-------- Information provided --------

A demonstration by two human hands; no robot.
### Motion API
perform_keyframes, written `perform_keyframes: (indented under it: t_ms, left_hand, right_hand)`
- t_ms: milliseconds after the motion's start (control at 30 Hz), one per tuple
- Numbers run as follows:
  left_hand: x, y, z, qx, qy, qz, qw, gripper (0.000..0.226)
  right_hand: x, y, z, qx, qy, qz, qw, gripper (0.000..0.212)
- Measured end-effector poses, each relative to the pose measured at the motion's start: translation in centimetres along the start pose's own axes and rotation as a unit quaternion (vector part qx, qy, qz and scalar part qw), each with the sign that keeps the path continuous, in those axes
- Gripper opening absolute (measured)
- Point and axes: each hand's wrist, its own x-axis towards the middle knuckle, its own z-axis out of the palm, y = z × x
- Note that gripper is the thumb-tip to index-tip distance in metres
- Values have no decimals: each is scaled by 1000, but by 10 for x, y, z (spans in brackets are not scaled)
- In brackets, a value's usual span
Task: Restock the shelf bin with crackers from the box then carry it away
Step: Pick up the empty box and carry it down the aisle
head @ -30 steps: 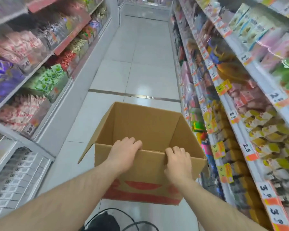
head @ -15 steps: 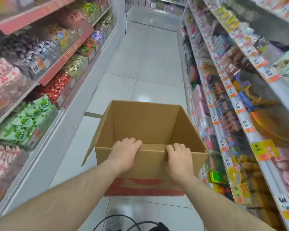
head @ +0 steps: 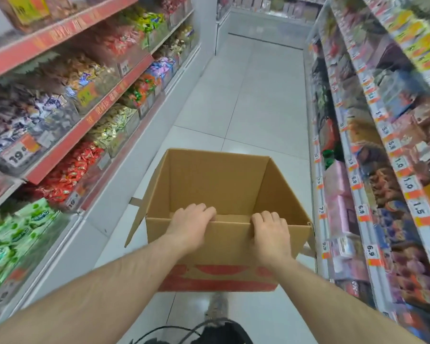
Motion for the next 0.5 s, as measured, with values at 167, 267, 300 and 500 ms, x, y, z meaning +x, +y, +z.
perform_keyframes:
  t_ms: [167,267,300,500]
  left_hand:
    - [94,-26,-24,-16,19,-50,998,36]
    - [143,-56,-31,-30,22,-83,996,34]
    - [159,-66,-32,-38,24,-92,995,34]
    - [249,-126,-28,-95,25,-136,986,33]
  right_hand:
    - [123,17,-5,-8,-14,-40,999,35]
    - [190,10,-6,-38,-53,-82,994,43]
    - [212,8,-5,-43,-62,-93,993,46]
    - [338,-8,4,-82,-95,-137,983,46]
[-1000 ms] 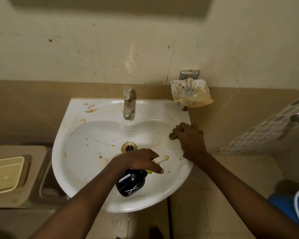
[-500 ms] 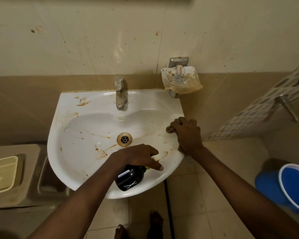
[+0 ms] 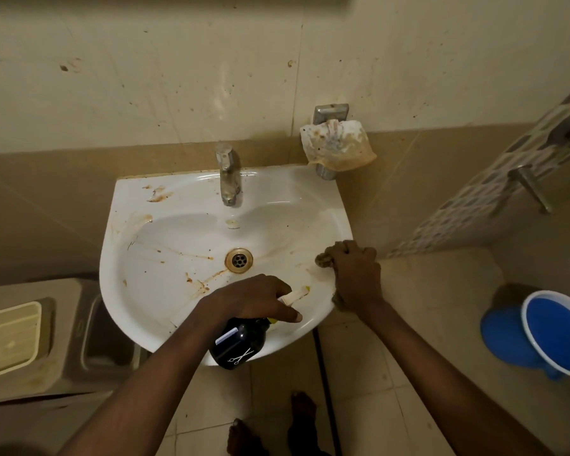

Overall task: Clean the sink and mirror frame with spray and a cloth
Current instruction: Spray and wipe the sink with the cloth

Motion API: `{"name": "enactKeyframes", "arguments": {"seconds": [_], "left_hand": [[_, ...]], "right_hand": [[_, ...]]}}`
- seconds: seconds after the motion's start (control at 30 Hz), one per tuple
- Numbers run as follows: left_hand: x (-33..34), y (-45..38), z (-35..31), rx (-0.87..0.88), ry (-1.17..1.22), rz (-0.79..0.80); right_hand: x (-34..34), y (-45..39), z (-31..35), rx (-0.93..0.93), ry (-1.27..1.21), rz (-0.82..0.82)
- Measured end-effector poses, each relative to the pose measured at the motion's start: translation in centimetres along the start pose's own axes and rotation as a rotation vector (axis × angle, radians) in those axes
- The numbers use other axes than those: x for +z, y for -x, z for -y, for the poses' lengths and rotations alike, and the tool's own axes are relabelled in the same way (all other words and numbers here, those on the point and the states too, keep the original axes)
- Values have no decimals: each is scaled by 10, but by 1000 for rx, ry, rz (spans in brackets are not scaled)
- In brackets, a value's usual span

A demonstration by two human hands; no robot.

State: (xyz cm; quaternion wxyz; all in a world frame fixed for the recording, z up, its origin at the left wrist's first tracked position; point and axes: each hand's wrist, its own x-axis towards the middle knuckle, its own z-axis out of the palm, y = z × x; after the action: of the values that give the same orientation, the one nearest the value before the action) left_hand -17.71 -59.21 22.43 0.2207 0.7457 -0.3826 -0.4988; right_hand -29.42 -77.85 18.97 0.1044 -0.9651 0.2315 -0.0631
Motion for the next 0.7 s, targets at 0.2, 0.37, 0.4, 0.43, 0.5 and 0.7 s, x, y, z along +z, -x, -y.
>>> {"name": "enactKeyframes", "arguments": {"seconds": [0.2, 0.37, 0.4, 0.43, 0.5, 0.7], "left_hand": [[10, 3, -4, -63, -47, 53], [4, 4, -9, -16, -60, 14], [1, 7, -7, -4, -55, 8], [0, 9, -5, -3, -50, 16], [-4, 15, -1, -37, -87, 54], [-9, 23, 3, -105, -131, -18]], "right_hand": [[-6, 8, -2, -3, -19, 44], [-9, -19, 8, -2, 206, 141], [-9, -6, 13, -28, 222, 167], [-10, 10, 19, -47, 215, 204], [-12, 36, 29, -74, 152, 256], [-10, -20, 30, -162, 409, 247]]}}
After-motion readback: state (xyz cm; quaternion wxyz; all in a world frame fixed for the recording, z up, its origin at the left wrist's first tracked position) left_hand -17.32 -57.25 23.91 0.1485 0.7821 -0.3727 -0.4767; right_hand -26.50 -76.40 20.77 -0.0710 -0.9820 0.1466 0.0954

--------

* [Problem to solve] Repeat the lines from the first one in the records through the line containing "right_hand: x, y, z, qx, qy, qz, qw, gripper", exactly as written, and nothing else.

* [Answer area]
A demonstration by two human hands; no robot.
### Motion API
perform_keyframes, written `perform_keyframes: (indented under it: t_ms, left_hand, right_hand)`
- t_ms: milliseconds after the motion's start (control at 30 Hz), one per tuple
- Numbers run as follows:
  left_hand: x, y, z, qx, qy, qz, qw, gripper (0.000..0.226)
  right_hand: x, y, z, qx, qy, qz, qw, gripper (0.000..0.212)

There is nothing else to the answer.